Odejście obecnego Prezesa Ruchu Chorzów nie jest żądaniem Kibiców, to KRZYK ze strony normalności. W każdym demokratycznym kraju, w każdej firmie opartej na zasadach wolnego rynku, to lider zasiadający u sterów odchodzi z zajmowanego stanowiska. Nie zostaje Dyrektorem czy członkiem Rady Nadzorczej jak Janusz Paterman, kolejna figura z galerii NIE chwały, ale usuwa się całkowicie na bok. Nowemu Prezesowi należy zapewnić komfort działania i sprawić, by błędy przeszłości, a przede wszystkim osoby za nie odpowiedzialne, nie krępowały mu ruchów i w żaden sposób nie wpływały na podejmowane decyzje.
Jan Chrapek nie jest wielką personą. Odbieramy go jako przedstawiciela Zdzisława Bika. To jednak on na co dzień jest w klubie i podejmuje decyzje. Oddanie za darmo Artura Balickiego oraz Mateusza Bogusza, pozbycie się Jakuba Kowalskiego sprawiło, że zanotowaliśmy jakościowy zjazd. Nikt nie ma złudzeń, że nasz klub zajmuje coraz niższe miejsce w transferowym łańcuchu pokarmowym i sprzedawać musi. Gdy odchodzą jednak zawodnicy, którzy stanowią o sile drużyny, to w ich miejsce ogrywani od jakiegoś czasu powinni być ich następcy. Gdy odchodził Filip Starzyński, to Waldemar Fornalik miał w zanadrzu Patryka Lipskiego. Oczywiście w klubie zaprotestują przecież, że na Boguszu i Balickim zarobiliśmy. Gdzie zatem są pieniądze z Pro Junior System, 1,1 mln zł, za zajęcie 1-go miejsca?
"Nie będę umierał za Ruch" - budynek przy Cichej choć jest wysłużony, to słuch ma nadal całkiem niezły. Nie będziemy dochodzić, czy Jan Chrapek wypowiedział te słowa, czy nie. To po prostu widać. Nie ma w nim pasji, nie ma emocji, nie ma wreszcie zaraźliwego optymizmu. W klubie od dawna nie ma atmosfery, a choć było biednie, to na ten Ruch chciało się przyjeżdżać, piłkarzom zaś wspólnie się spotykać i grać. Niektórzy twierdzą, że nasz "bohater" nawet nie zna podstawowych arkanów futbolu, a to że trzeba wygrywać u siebie, a na wyjeździe co najmniej zremisować, to nawet dziecko wie.

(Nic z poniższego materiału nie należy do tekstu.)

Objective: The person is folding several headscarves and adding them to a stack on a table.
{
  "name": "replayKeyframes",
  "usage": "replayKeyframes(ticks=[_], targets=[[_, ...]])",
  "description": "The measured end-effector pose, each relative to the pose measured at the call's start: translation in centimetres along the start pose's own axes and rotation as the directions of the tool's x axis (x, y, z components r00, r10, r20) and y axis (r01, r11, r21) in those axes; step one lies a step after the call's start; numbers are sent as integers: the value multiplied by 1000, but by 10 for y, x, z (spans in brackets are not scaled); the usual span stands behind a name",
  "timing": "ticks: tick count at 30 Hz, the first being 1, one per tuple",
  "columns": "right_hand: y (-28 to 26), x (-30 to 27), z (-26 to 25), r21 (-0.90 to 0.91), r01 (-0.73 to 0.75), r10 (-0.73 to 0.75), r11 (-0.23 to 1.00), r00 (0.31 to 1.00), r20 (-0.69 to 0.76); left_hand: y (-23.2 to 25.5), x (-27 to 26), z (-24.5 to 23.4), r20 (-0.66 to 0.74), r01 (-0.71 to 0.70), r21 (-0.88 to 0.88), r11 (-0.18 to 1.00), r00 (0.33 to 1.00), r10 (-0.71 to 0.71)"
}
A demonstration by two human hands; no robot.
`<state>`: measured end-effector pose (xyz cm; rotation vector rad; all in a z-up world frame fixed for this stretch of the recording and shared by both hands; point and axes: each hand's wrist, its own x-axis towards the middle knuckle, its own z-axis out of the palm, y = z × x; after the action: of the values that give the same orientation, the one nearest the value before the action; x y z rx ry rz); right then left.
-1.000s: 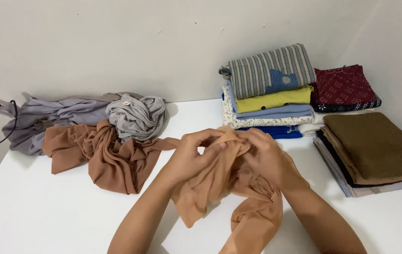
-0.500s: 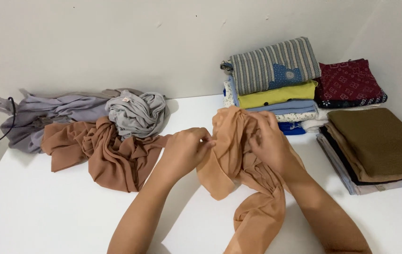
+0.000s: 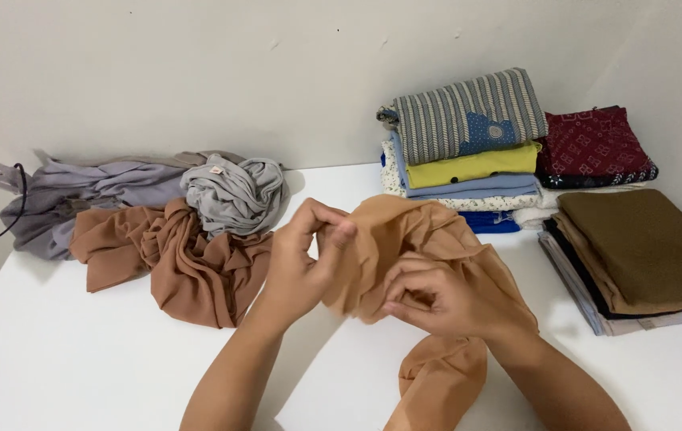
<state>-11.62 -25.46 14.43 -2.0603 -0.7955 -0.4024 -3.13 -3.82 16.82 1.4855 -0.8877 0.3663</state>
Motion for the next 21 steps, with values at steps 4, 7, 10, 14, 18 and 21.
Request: replayKeyframes(ticks=[4,7,10,14,18,21], targets=[[1,-5,12,122,-104,106,987,994,-11,-3,-5,-1,7,33,-71,997,999,-33],[7,-14,20,47,-162,163,986,986,-20,0,-10,7,39,100,-210,972,995,-94],[-17,-7,17,150,-234,214,960,967,141,25,-9,9,163,109,-229,967,984,-72],[-19,-9,23,192,-432,388,881,893,230,31,-11,10,141,195,-257,946,976,-163],[-15,-8,23,144,-420,361,896,878,314,29,-9,6,24,155,-254,955,988,-154],[0,-14,28,50,-240,229,969,960,160,22,-15,7,-125,59,-297,953,987,-100]])
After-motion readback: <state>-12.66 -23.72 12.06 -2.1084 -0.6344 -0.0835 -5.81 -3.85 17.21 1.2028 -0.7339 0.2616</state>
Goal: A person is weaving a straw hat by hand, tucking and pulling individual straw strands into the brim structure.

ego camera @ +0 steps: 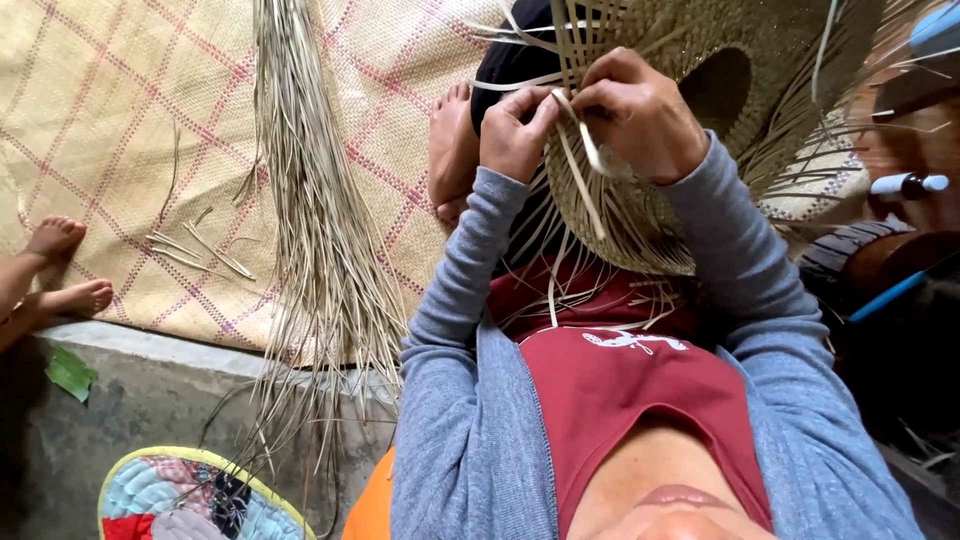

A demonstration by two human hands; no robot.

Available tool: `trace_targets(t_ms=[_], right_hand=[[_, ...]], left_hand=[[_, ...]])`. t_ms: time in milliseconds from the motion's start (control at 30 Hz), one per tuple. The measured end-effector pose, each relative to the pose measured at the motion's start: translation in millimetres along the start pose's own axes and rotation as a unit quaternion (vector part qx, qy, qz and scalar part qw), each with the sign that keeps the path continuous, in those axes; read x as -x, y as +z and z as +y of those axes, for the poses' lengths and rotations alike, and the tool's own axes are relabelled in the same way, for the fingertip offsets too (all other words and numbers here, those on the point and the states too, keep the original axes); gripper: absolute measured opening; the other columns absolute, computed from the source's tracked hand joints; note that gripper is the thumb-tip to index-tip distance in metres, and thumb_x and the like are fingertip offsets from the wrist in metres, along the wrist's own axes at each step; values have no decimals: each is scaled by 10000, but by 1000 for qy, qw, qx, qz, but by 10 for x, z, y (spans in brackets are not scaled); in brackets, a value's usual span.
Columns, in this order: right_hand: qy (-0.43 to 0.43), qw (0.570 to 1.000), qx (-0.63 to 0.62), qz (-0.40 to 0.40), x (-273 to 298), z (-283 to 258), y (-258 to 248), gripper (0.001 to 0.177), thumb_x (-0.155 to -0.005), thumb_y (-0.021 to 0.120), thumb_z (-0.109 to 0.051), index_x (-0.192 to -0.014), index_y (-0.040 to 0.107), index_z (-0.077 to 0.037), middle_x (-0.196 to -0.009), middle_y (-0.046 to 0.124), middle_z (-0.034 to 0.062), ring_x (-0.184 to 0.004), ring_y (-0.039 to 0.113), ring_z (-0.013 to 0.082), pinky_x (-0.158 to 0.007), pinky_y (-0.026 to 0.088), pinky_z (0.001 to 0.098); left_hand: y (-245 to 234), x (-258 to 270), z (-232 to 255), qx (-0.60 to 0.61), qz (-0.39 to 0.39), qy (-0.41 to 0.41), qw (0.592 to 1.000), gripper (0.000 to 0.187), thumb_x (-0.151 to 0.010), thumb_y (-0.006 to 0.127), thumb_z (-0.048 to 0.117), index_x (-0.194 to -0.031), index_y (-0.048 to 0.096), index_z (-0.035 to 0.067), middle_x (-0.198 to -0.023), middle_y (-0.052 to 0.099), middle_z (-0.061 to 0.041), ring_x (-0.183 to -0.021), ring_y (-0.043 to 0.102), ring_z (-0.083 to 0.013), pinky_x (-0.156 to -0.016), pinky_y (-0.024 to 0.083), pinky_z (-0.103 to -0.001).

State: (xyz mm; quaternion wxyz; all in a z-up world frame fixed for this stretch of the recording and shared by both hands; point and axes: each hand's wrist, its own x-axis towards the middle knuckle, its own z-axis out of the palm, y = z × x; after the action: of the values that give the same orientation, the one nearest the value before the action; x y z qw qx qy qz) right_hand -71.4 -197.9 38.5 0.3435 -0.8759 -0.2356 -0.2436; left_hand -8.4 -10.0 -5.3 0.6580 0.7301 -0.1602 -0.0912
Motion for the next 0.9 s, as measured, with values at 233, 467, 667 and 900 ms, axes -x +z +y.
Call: trace_targets(t_ms=[233,467,667,900], right_hand=[[-66,993,77,-65,28,11,-73,195,-819,904,16,-982,810,-36,-1055,766,84,-988,610,232,-864,562,314],[47,988,-96,-108,-151,-25,-280,297,-929,547,202,-1218,603,161,-1031,701,252,-799,686,323,-701,601,370],[27,997,-21,-70,-73,41,-124,394,-832,835,154,-1175,647,110,-1055,672,216,-878,666,311,-803,600,367],[57,997,-53,-4,-75,-81,-51,430,-808,924,151,-1115,632,76,-997,682,179,-752,630,248,-654,548,350]], left_hand=[[118,45,-54,8,38,-9,999,281,-874,788,126,-1114,765,-19,-924,825,-121,-748,748,-120,-663,626,-194],[232,118,-198,56,98,114,987,255,-863,820,28,-1101,761,100,-1020,744,32,-822,655,-53,-765,590,-186],[227,235,63,-34,116,169,978,350,-806,826,-48,-1070,752,171,-1000,713,26,-863,688,-110,-859,608,-251],[61,-30,32,39,56,45,997,264,-857,820,291,-887,731,44,-692,696,9,-529,516,-39,-448,396,-175]])
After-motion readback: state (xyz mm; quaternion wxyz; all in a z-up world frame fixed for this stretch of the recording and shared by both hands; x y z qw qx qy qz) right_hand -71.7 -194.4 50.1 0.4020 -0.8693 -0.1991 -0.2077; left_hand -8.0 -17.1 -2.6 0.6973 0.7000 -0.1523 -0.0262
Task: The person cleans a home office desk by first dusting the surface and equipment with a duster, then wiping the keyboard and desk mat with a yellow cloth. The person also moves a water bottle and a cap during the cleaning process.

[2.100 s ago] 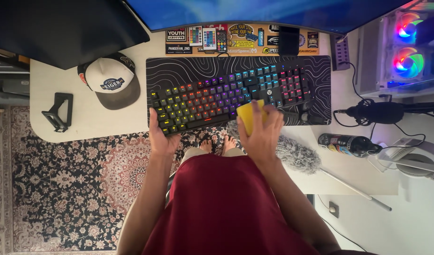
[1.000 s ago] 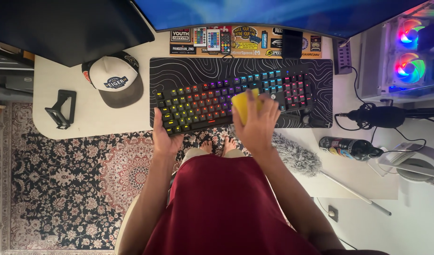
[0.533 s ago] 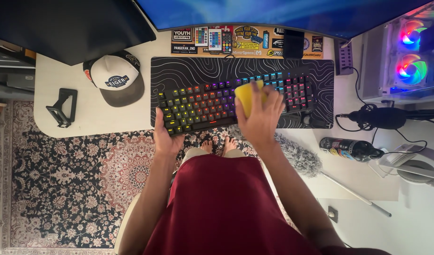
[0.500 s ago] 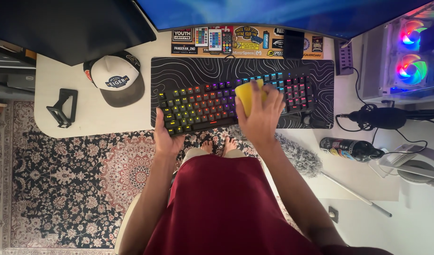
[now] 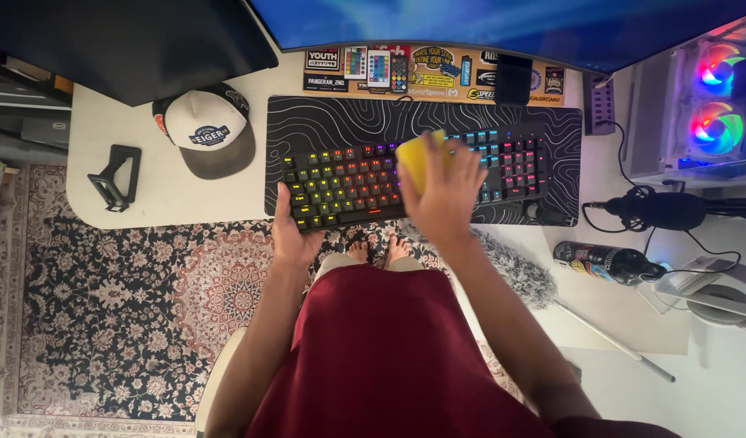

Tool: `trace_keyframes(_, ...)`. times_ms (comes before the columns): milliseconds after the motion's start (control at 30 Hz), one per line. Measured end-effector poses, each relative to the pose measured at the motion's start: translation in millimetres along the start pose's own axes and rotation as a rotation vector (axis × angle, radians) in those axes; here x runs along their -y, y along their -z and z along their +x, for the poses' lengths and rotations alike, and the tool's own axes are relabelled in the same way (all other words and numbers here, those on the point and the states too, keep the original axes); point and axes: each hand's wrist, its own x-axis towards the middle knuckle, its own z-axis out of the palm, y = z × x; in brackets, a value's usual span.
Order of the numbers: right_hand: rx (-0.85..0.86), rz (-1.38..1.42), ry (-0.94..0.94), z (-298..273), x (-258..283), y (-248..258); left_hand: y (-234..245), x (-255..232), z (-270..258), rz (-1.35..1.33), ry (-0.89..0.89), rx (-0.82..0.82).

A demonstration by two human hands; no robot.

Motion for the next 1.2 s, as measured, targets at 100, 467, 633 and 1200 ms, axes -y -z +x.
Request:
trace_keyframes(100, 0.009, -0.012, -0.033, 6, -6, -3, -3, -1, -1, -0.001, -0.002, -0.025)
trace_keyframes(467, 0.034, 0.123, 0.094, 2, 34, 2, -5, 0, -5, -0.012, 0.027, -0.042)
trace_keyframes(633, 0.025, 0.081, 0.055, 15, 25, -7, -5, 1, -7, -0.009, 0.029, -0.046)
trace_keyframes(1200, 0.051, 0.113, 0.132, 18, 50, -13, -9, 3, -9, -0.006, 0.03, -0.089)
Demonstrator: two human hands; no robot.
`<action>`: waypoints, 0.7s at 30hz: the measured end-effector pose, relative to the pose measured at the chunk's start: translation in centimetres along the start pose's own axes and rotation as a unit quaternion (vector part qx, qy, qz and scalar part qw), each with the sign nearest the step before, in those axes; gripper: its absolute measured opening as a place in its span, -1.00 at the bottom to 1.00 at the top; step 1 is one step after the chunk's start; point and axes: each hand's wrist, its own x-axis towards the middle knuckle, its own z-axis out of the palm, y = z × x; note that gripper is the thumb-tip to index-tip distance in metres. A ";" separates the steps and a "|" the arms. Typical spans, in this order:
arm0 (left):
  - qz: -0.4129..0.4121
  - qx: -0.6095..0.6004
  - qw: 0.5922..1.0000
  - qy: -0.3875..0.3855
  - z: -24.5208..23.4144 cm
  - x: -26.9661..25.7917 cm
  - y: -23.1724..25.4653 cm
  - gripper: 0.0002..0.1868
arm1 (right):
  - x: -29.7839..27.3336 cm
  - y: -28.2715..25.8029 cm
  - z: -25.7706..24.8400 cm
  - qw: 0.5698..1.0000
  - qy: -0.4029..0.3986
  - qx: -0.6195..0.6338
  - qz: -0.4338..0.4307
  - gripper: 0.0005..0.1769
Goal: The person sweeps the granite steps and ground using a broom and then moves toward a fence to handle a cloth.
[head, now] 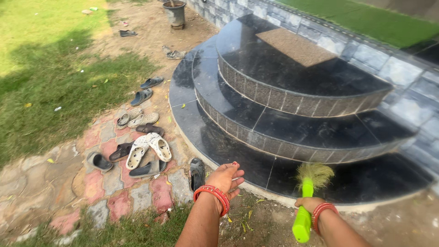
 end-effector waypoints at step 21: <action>0.024 -0.057 0.993 0.101 -7.0 1.7 1.2 -0.74 | -16.6 0.2 22.1 0.982 -0.150 0.003 -0.112 -0.77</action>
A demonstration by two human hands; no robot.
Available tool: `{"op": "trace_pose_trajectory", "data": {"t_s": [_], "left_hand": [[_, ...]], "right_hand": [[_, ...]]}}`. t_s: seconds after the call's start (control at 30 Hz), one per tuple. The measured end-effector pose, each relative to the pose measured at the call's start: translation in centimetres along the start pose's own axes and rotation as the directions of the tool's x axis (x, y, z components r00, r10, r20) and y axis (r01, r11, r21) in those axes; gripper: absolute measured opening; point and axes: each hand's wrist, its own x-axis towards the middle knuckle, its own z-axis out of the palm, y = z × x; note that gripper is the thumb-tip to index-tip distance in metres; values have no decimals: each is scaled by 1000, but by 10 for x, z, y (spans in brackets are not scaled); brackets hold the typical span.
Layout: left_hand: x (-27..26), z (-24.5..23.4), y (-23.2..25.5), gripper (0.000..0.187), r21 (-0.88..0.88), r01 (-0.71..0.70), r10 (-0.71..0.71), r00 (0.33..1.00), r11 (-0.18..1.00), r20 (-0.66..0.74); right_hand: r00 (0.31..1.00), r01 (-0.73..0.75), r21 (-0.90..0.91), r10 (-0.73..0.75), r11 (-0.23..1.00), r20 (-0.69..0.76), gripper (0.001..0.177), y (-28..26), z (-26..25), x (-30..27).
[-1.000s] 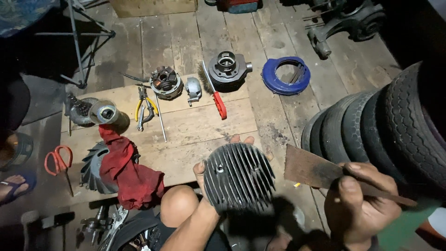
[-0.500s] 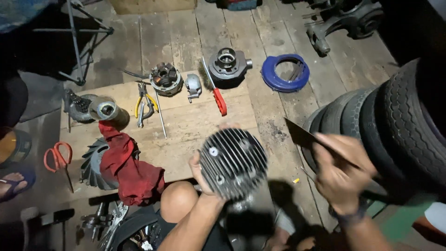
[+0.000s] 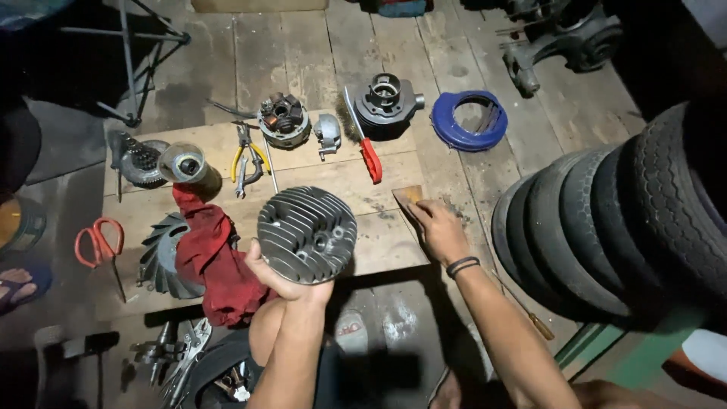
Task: The person cleans a metal engine cylinder head using a scraper and a wire brush. They scrape the fins and brush the surface to remove dirt and grime.
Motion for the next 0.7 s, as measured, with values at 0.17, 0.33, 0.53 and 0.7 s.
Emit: {"op": "trace_pose_trajectory", "data": {"t_s": [0.17,0.33,0.53,0.7], "left_hand": [[-2,2,1,39,11,-99,99,992,995,-79],[-4,7,-3,36,47,-123,129,981,991,-148],[1,-7,-1,36,48,-113,119,978,992,-169],[6,-17,-11,37,56,-86,95,979,995,-181]], "right_hand": [[988,-26,-215,57,976,140,53,-2,-4,-20],[977,-212,-79,210,974,-28,29,-20,-48,-17],[646,-762,109,760,638,69,33,56,-17,-35],[760,-650,102,643,753,96,34,6,-61,5]]}}
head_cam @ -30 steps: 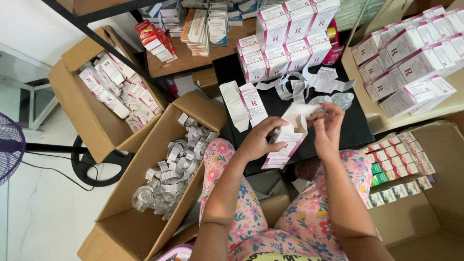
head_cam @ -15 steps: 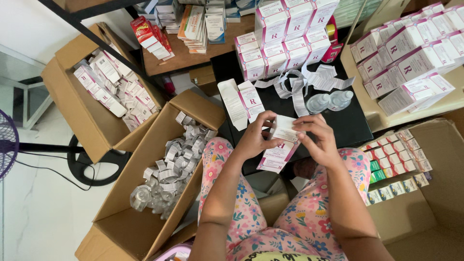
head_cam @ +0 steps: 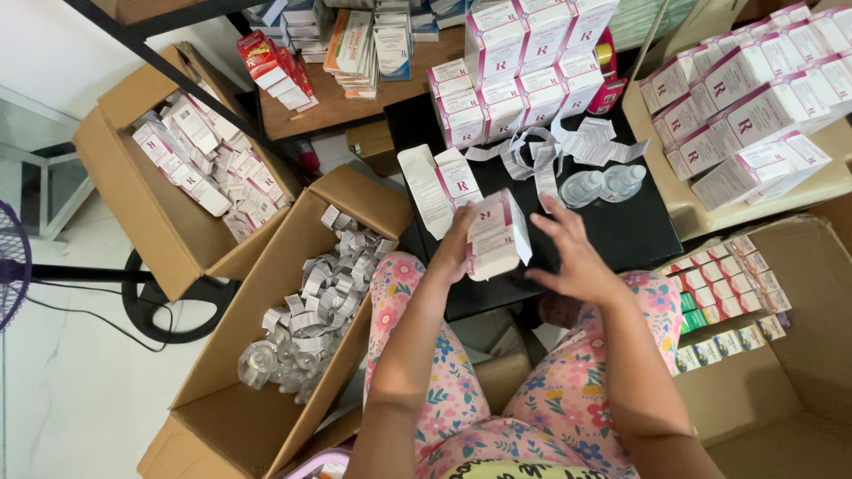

Wreszcie, choć lista jest długa, obecnemu jeszcze Prezesowi nie udało się połączyć środowisk. Klub sobie, poszczególni akcjonariusze sobie, miasto sobie i Niebieska społeczność sobie. Nie udawało się to i jego poprzednikom, ale czy może to być wytłumaczeniem? Media też coraz rzadziej zaczęły zaglądać na Cichą. Po złotoustym poprzedniku obecny sternik przyjął strategię milczenia. Mądrze to wymyślił, ale jest to jednak forma ucieczki i kolejny obraz słabości. Media, Social Media, merchandising, sprzedaż, PR przepadły w czeluściach rubryk z kosztami.
Wiele błędów popełnił Janusz Paterman i wiele błędów popełnił sam Jan Chrapek. Zamiana pierwszego na drugiego, czy drugiego na pierwszego, to kpina z nas wszystkich, to próba okłamywania samego siebie i aż dziw bierze, że taki biznesmen jak Zdzisław Bik zdaje się tego nie zauważać. Jest jednak dobra rzecz, którą duet Paterman - Chrapek może jeszcze sam zrobić dobrze. Przyznać się do błędów, przeprosić i odejść, odsunąć się na dobre.